TOP > 波 -E magazine Nami- > 書評・エッセイ

波

書評・エッセイ

シニセノリュウギトラヤトエルメス老舗の流儀―虎屋とエルメス―

黒川光博 著/齋藤峰明

1,408円(税込)

虎屋500年、エルメス180年──過去の挑戦の連続に、現在(いま)はある。

「エルメスのライバルを強いて挙げるならば虎屋」。この言葉から始まった、虎屋17代目とエルメス本社前副社長の対話。会社が長く続く理由とは? 働くことの意義とは? パリ本店「エルメス・ミュージアム」や和菓子を研究し紹介する「虎屋文庫」、それぞれの工房まで。当事者が案内する、最先端を走り続ける企業の舞台裏。

“挑戦の連鎖”の先に老舗は存在する

――黒川光博・齋藤峰明『老舗の流儀 虎屋とエルメス』

川島蓉子

「革新という言葉を、最近は使わないようにしています」、「イノベーションという言葉も同様ですよね」――言い合っている二人は、老舗である虎屋の十七代を務める黒川光博さんと、エルメス本社前副社長の齋藤峰明さん。両社が築いてきた歴史は、幾多の革新があってこそのこと。それを否定するような発言に、一瞬耳を疑った。
 黒川さんは、五〇〇年に及ぶ和菓子の老舗を率いる経営トップ。伝統に甘んずることなく「トラヤカフェ」、「とらや東京ミッドタウン店」をはじめ、数々の挑戦を積み重ねてきた。一方、フランスの高級ブランド、エルメスの本社副社長を務めてきたのが齋藤さん。高校卒業後に単身パリに渡り、日本でエルメスジャポンの社長を担った後、パリ本社で経営陣を務めた。
 冒頭の話には続きがある。聞けば、革新とは本来、軽々しく使う言葉でなく、歴史に刻まれるほどの大きな変化に付されるもの。ここ数年、革新やイノベーションという言葉が氾濫し、本来の意味が希薄化している。だから、あえて使うことを控えているとのこと。伝統として続けてきた意義を重々理解した上で、そこに磨きをかけるために、新たな挑戦を続けていく。それが価値につながっていくことが当たり前ととらえ、実践してきたのだ。老舗を率いてきた視座から見える、本質を突いた視点と腑に落ちた。
『老舗の流儀』は、そんな二人の対話をまとめたもの。「会社とはなにか」「働くことの意義」「おしゃれとは」「女性が活躍すること」など、さまざまな話題が繰り広げられる。対話は、東京、パリ、御殿場(静岡)、そしてまた東京、と場を変えて続いた。長年にわたり、両者とお付き合いのある私が、僭越ながら、対話の進行と構成を担う贅沢をあずかった。
 特に興味をそそられたのは、二人のファッションについての考え方。夏に白麻のスーツをさらりとまとう黒川さん、冬に紫紺色のストールで首元を彩る齋藤さん。
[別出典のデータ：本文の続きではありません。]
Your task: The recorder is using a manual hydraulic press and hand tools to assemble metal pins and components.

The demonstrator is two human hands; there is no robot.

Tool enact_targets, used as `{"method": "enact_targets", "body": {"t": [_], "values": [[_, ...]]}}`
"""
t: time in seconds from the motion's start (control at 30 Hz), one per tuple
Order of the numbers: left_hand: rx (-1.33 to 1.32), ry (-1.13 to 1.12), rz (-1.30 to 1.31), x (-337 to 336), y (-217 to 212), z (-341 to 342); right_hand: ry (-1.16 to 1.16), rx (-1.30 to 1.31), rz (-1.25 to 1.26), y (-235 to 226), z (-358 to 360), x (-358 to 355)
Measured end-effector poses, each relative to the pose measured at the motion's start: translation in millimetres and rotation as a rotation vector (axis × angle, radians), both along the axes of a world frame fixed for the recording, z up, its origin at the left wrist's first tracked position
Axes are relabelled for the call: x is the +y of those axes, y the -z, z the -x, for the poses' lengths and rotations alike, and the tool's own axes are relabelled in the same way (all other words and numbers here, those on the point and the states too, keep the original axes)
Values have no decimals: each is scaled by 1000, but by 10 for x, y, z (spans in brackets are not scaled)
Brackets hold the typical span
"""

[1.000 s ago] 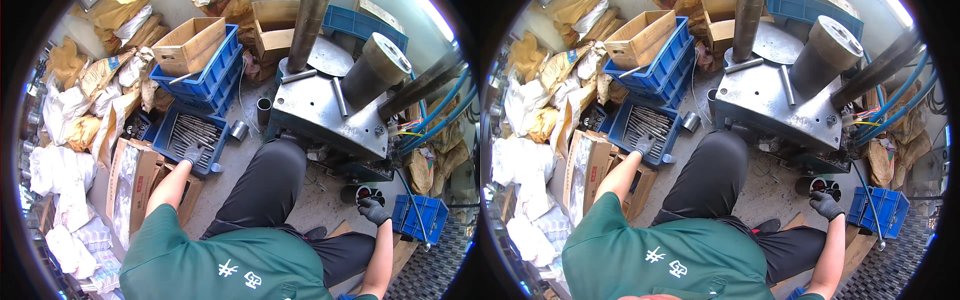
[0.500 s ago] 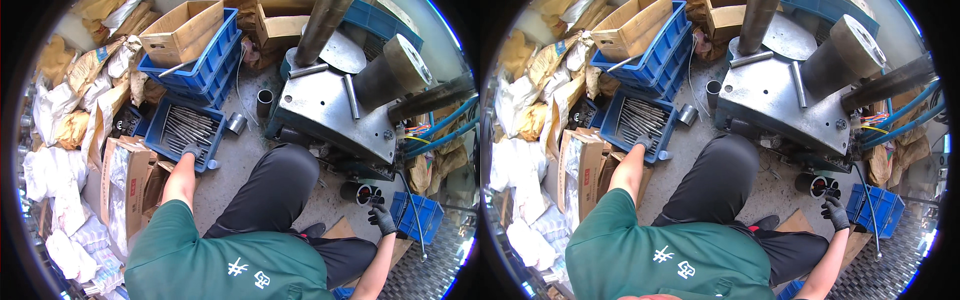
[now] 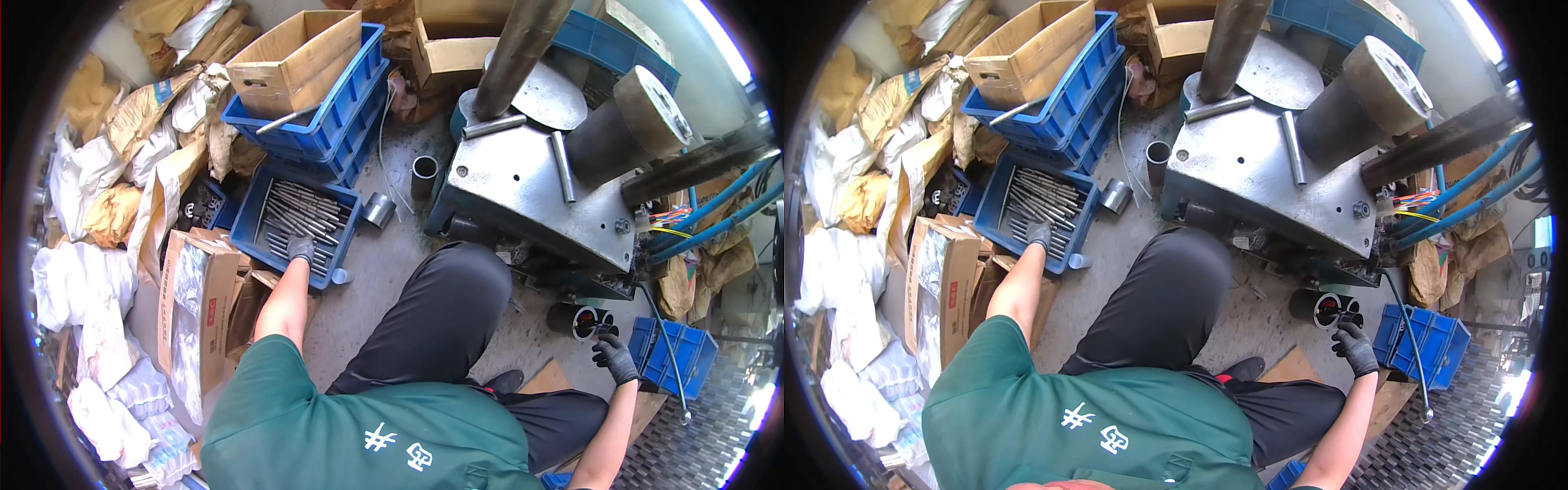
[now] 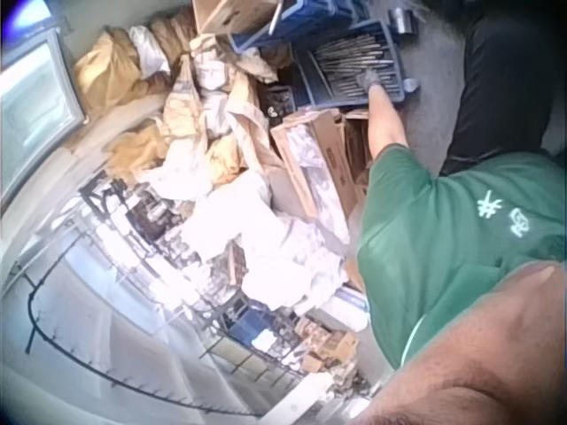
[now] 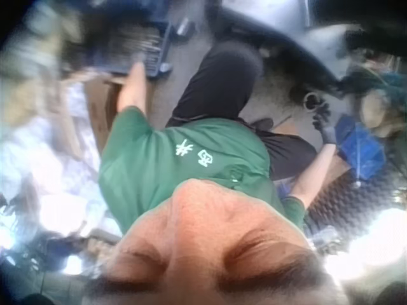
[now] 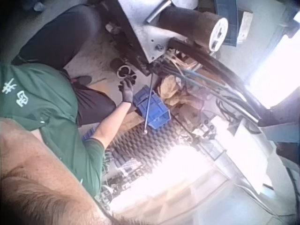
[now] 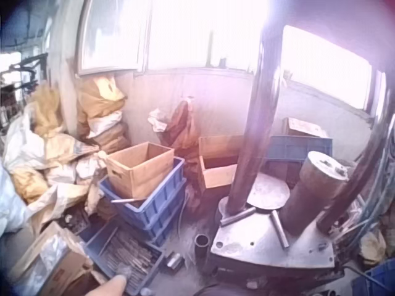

表層的な流行を取り入れたり、自らを飾り立てるファッションでなく、独自のスタイルを持っている。こういう装いができる人は、そうはいないと感じていた。ところが「ファッションについて、特にこだわりはない」というではないか。これも深く聞くと、一過性の流行を意味する狭義のファッションではなく、社会に向けて自己表現する広義のファッションにこそ、重きを置いていることがわかった。
 ファッションは、身体に密着して日々まとうもの。意識するとしないとにかかわらず、自分自身を表現している。一方でファッションは、身に着けた人と一体化し、人に見られる存在でもある。つまり、ファッションは自己表現であると同時に、評価される対象でもある。自分と社会をつなぐ役割を果たしている。そして、「ファッションは礼節の基本をなすもの」という言葉の裏に、老舗トップが務める特別な役割や、人に見られる存在として自分を律する姿勢を感じた。二人の装いは、伝統に則った礼儀と節度を弁えながら、自身の社会性を表現している。そしてそこに、ちょっとした遊び心が垣間見える。だから"黒川さんのスタイル"、"齋藤さんのスタイル"として記憶に残るのだ。
 そんなファッションから会社のあり方にまで、本書を通じて言えるのは、虎屋とエルメス、出生は日本とフランスと異なるものの、共通する価値意識が驚くほど多いこと。その根底には、過去から今にいたる経緯を尊重しながら、今から未来につなげていくための飽くことなき挑戦が続いている。長きに渡って確固たる地位を築き、社会の中で認められてきたわけは、そこにあると確信した。